В мастерской, погрузившейся в
зловещий мрак, только огромное полотно хранило бледный отсвет, последний
остаток уходящего дня. Обнаженная фигура на картине, словно тающее видение,
уже потеряла четкость очертаний; исчезли ноги, одна рука потонула во мраке,
и только округлость живота четко выделялась своей сверкающей лунным светом
плотью.
После долгого молчания Сандоз спросил:
- Хочешь, я пойду с тобой, когда ты понесешь картину?
Клод не отвечал, и Сандозу показалось, что он плачет.
Испытывал ли он ту бесконечную скорбь, то отчаяние, которое только что
потрясало его самого? Он подождал, повторил вопрос, и художник, подавив
рыдание, наконец проговорил:
- Спасибо, старина, но картина останется здесь, я не пошлю ее.
- Как! Ты ведь решился...
- Да, да, я решился... Но я сам не видел ее до сих пор и только сейчас
разглядел, в свете умирающего дня... Неудача! Опять неудача! О, я
почувствовал, будто кто-то ударил меня кулаком по глазам. У меня сжалось
сердце.
По лицу Клода, невидимого теперь в темноте, текли медленные теплые
слезы. Он пытался сдержаться, но глубокое горе прорвалось помимо его воли.
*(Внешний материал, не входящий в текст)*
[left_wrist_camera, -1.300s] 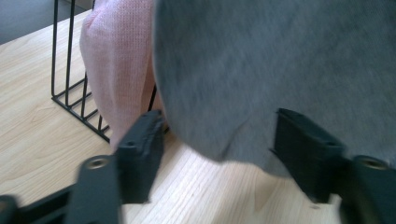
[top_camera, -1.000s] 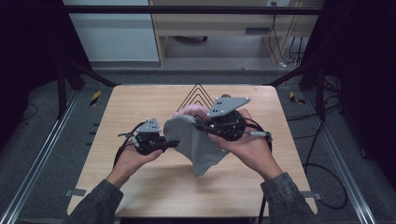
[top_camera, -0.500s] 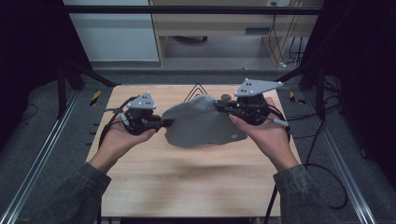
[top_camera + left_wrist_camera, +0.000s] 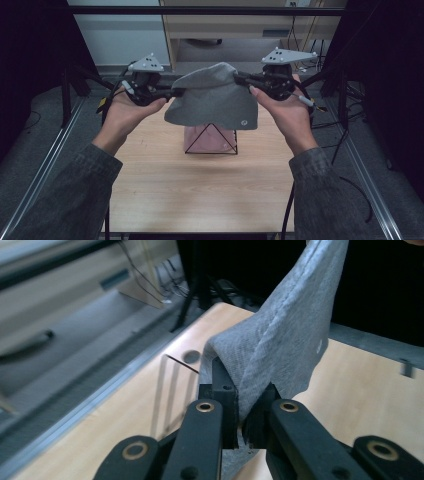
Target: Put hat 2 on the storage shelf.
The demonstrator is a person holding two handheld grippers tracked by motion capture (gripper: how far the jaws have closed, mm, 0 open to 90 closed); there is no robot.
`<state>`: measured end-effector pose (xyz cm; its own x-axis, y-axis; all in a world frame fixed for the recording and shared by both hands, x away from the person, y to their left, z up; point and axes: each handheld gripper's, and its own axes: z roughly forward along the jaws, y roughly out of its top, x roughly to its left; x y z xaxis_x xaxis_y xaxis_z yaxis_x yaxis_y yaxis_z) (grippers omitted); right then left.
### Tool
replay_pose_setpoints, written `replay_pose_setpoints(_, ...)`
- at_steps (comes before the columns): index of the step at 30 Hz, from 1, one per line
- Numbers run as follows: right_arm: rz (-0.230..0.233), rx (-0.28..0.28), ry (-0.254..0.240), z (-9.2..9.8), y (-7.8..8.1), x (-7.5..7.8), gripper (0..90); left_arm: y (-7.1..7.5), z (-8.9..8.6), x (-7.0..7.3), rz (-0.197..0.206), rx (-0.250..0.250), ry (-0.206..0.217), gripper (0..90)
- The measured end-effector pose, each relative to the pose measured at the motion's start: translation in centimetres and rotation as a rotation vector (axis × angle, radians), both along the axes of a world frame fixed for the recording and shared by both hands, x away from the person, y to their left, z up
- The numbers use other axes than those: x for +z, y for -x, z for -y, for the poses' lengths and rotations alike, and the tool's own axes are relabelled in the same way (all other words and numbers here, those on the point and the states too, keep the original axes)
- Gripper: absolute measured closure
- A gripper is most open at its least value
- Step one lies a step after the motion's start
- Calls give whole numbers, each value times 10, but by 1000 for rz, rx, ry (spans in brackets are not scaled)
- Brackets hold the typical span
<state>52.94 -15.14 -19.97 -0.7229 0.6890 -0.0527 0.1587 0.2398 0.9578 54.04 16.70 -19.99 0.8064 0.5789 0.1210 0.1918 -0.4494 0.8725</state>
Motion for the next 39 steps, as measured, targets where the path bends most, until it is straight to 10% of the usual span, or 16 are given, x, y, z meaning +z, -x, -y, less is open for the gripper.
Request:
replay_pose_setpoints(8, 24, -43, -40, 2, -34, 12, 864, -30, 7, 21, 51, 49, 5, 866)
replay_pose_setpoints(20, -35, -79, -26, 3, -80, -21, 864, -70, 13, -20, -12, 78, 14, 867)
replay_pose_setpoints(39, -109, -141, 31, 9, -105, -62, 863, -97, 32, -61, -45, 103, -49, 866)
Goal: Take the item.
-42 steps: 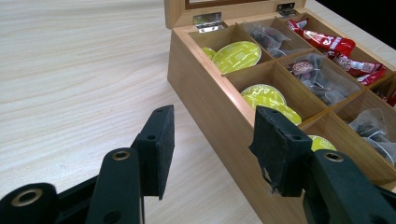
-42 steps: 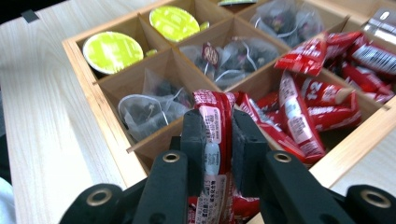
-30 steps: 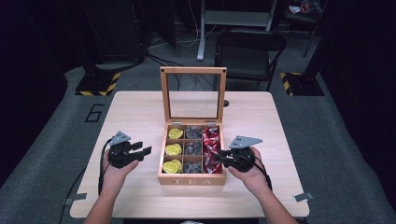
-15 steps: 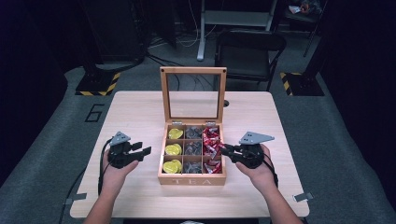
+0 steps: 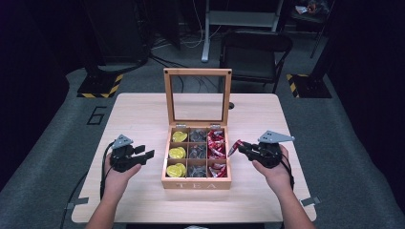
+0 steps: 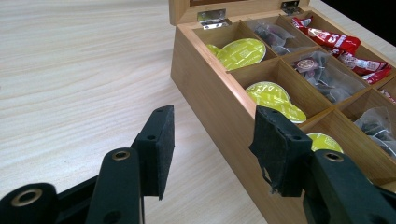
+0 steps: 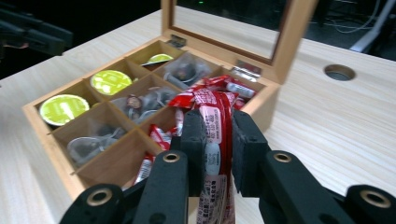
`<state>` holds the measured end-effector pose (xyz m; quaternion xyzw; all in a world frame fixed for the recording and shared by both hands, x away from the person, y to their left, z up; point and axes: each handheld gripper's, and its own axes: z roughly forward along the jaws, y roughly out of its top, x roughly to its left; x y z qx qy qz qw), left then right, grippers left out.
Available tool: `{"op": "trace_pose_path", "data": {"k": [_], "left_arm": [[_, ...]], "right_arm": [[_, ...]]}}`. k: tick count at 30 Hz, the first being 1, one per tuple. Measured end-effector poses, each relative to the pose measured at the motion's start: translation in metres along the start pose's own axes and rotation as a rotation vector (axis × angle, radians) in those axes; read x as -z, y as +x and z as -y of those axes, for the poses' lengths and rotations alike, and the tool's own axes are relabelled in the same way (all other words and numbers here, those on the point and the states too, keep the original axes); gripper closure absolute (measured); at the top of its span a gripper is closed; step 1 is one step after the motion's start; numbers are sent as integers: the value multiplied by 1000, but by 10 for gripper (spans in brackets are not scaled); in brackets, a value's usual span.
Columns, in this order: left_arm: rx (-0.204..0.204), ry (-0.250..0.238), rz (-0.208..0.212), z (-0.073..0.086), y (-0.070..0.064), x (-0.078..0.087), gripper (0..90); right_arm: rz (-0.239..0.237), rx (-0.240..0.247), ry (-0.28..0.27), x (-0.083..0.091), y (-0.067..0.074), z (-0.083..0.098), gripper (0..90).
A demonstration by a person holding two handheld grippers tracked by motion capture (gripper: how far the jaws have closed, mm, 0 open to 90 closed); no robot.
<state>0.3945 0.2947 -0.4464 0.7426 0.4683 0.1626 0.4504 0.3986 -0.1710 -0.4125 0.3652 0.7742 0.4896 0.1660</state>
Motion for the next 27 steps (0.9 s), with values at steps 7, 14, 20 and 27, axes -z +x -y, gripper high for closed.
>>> {"op": "trace_pose_path", "data": {"k": [7, 14, 20, 27], "left_arm": [[-4, 4, -1, 1, 0, -1, 490], [-5, -2, -5, 1, 1, -1, 490], [-1, 1, -3, 1, 1, 0, 490], [-3, 5, -2, 1, 2, 0, 490]], "right_arm": [[59, -15, 12, 3, -13, 6, 765], [102, -36, 21, 3, -25, 14, 765], [147, -34, 37, 1, -31, 22, 765], [166, -62, 44, -7, -39, 35, 765]]}}
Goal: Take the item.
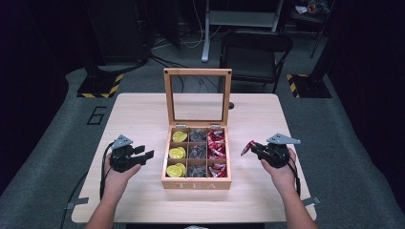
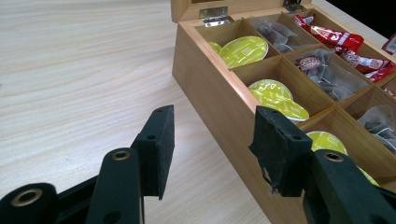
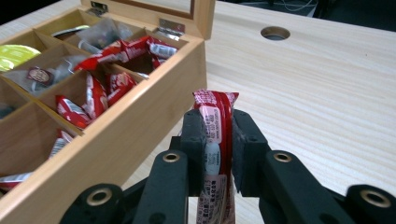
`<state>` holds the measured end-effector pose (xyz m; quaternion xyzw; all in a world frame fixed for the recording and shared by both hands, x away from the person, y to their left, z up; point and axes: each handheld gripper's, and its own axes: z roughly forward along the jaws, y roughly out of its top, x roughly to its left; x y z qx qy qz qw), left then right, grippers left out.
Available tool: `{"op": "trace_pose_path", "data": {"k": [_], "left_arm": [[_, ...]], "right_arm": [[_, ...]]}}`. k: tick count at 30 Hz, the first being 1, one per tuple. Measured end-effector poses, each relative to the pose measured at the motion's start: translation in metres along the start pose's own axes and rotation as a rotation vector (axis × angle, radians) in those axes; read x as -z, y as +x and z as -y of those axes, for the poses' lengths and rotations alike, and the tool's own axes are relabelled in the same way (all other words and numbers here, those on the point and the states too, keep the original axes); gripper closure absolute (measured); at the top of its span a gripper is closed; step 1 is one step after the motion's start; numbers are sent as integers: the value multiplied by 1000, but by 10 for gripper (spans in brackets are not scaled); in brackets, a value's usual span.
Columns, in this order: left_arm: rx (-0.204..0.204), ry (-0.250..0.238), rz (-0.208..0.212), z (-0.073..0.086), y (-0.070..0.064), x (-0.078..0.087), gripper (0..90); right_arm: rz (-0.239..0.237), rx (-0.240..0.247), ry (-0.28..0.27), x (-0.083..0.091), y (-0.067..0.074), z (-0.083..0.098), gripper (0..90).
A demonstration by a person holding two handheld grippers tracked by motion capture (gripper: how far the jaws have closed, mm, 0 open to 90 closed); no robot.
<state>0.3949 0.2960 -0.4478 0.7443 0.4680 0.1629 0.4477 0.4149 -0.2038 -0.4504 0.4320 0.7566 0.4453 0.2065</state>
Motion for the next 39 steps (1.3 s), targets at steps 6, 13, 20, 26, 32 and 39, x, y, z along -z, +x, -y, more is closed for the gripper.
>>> {"op": "trace_pose_path", "data": {"k": [6, 13, 20, 26, 32, 39], "left_arm": [[0, 0, 0, 0, 0, 0, 490], [1, -2, 0, 0, 0, 0, 490], [15, -1, 3, 1, 0, -1, 490], [14, -1, 3, 1, 0, -1, 490], [14, 1, 3, 1, 1, -1, 490], [16, 0, 3, 1, 0, -1, 490]], "right_arm": [[15, -13, 11, -3, -5, 4, 764], [41, -41, 33, -9, -13, 12, 763], [51, -73, 69, -16, -20, 19, 760], [61, -86, 84, -20, -25, 24, 759], [69, -123, 80, -20, -33, 28, 755], [87, -132, 97, -21, -35, 30, 749]]}}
- Бедный друг мой! - прошептал потрясенный Сандоз. - Жестоко говорить
это, но ты, может быть, прав, желая повременить, чтобы тщательнее отработать
куски... Но я в отчаянии, мне будет казаться, что это мое глупое
недовольство всем на свете вселило в тебя сомнение...
Клод ответил просто:
- Ты? Что за мысль! Я и не слушал тебя... Нет, я глядел на все то, что
исчезало из этой проклятой картины. Свет угасал, и в какой-то момент, при
брезжущем, сумеречном, очень нежном освещении, я вдруг ясно увидел: все
никуда не годится! Хорош один фон, а обнаженная женщина режет глаз, как
грубый диссонанс; даже пропорции не соблюдены, ноги безобразны... От этого
просто можно сдохнуть! Я почувствовал, как вся кровь отливает у меня от
сердца. Сумерки надвинулись плотнее, еще плотнее: все поплыло перед глазами,
земля разверзлась, все кануло в небытие, в каком-то светопреставлении! И
вскоре я уже не видел ничего, кроме ее живота, тающего, как луна на ущербе!
И смотри, смотри! Вот сейчас от нее уже не осталось ничего, ни единого блика
- она умерла, стала совсем черной!
И в самом деле, теперь вся картина погрузилась во мрак. Художник
вскочил, и в сгустившейся тьме раздались его проклятия:
- Черт побери! Ничего!.. Я снова за нее возьмусь... Клод споткнулся о
стул Кристины, и она остановила его:
- Осторожней, я зажгу свет!
Она зажгла лампу и, освещенная ею, стояла без кровинки в лице, устремив
на картину взгляд, полный страха и ненависти. Как! Значит, она останется
здесь? Весь ужас начнется сначала!
- Я снова за нее возьмусь! - повторил Клод. - Она убьет меня, жену,
ребенка, всех нас! Но клянусь преисподней, она станет шедевром!